Read May You Be the Mother of a Hundred Sons Online
Authors: Elisabeth Bumiller
Not surprisingly, the women knew almost nothing about the village council, or panchayat, although they generally voted in elections, following their husbands’ instructions. Seven claimed never to have heard of the panchayat. Of those who had, about half said it did some good. The rest complained. “There is no justice,” said Rama Devi, a Harijan woman who served as one of the village midwives. “Only the rich people are given the facilities and we are not.” Although the Uttar Pradesh state government had reserved places on every panchayat for women, the provision was widely ignored. As elsewhere, no woman served in Khajuron, and no women went to the meetings. But the women were clearly aware of where the real power lay in the village. When I asked who was the most powerful person in Khajuron, only one said it was Shri Ram Choudhary, the incumbent pradhan. Almost everyone else said it was Shardul Singh, the largest landlord. When I asked why, the answer was simple. “He has the most money and the most land,” said Vidhya Devi, a thirty-five-year-old field laborer.
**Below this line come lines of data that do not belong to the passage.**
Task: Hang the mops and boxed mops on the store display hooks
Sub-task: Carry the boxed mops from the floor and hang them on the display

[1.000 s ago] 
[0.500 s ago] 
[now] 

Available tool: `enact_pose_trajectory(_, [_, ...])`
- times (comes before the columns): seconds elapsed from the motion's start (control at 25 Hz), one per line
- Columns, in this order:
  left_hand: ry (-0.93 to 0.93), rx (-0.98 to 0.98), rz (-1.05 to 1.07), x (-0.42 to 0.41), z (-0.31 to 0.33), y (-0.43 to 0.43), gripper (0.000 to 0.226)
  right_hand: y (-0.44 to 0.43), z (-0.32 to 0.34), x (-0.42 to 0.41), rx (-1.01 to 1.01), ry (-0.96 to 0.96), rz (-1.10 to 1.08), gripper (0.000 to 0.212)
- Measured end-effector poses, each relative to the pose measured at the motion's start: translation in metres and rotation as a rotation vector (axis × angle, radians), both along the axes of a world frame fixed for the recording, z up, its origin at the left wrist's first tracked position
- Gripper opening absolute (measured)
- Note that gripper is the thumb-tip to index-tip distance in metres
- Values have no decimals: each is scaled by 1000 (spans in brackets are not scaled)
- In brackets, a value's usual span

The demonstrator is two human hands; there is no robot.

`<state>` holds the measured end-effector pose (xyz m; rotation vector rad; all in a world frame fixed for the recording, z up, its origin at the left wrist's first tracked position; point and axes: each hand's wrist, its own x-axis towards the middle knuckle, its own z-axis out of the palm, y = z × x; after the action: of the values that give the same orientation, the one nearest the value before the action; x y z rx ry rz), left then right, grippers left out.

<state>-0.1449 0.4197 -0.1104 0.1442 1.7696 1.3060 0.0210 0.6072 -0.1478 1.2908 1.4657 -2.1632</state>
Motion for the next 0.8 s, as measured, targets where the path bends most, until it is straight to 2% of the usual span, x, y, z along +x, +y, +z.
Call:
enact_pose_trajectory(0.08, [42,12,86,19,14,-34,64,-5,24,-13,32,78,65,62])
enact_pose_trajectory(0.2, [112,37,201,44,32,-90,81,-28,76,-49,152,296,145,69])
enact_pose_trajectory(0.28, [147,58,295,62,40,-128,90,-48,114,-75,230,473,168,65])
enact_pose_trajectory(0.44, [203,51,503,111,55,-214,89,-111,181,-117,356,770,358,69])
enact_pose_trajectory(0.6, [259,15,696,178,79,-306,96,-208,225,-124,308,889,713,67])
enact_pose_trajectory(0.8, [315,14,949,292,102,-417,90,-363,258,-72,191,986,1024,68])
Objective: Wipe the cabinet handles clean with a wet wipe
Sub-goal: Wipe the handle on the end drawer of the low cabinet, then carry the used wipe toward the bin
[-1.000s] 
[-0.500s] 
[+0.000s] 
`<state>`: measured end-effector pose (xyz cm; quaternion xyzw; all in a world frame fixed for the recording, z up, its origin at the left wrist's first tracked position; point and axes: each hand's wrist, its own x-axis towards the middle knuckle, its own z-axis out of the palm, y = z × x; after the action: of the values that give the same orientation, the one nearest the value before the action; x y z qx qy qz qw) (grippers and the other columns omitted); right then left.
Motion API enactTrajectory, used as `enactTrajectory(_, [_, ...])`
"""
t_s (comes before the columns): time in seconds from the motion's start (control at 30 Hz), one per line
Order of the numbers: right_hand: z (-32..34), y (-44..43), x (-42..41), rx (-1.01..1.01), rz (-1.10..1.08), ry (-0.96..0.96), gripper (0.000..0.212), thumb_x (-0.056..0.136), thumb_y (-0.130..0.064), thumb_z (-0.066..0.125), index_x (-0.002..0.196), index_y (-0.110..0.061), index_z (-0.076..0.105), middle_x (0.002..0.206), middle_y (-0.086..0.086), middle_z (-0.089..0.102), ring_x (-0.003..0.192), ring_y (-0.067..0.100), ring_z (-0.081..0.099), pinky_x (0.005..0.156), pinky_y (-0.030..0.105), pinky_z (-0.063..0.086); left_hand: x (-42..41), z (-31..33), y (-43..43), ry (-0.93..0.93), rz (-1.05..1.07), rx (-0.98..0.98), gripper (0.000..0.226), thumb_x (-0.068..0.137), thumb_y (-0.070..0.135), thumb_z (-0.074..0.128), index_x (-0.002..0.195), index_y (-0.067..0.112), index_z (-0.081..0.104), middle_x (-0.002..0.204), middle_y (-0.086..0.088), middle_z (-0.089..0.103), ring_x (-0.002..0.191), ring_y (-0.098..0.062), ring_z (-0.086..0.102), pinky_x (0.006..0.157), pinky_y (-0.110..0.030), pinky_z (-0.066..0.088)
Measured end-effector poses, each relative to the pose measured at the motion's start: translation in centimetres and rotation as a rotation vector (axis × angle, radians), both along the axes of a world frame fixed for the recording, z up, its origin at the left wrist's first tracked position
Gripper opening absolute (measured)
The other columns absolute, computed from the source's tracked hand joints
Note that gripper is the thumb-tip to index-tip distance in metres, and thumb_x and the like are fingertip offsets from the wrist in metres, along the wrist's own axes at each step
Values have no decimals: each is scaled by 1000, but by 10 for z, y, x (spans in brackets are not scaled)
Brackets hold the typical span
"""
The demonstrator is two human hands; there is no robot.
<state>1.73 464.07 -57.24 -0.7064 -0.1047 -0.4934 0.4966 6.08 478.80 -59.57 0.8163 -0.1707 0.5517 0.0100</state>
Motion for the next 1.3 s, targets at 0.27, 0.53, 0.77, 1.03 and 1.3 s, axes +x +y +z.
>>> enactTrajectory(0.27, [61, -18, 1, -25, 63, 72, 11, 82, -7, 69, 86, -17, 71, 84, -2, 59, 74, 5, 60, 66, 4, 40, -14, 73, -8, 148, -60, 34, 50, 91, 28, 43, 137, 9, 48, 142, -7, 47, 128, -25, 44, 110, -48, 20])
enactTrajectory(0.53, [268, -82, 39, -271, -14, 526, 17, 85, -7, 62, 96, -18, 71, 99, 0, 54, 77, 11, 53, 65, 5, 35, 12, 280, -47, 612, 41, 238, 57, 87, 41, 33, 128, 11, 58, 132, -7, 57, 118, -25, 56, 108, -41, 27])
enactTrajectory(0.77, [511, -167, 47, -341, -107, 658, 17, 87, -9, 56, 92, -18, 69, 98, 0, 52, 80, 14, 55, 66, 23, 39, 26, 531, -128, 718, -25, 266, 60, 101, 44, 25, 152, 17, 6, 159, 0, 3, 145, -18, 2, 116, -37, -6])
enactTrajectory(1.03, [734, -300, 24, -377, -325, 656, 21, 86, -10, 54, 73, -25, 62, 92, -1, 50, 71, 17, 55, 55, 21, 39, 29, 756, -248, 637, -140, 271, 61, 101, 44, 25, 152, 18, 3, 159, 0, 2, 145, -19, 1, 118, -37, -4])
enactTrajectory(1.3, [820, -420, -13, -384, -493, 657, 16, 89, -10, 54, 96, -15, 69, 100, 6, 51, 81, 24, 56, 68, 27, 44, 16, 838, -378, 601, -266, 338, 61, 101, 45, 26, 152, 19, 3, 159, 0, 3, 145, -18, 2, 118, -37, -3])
A number of women had never heard of Rajiv Gandhi, and of those who had, there was some confusion about who he was. Most identified him not as prime minister but as Indira Gandhi’s son, and most were unable to say whether he was good or bad. Indira Gandhi, however, was widely viewed as good. “She helped the poor people,” several women told me. Some clearly identified with her as a woman and said that being a woman helped her become a good leader.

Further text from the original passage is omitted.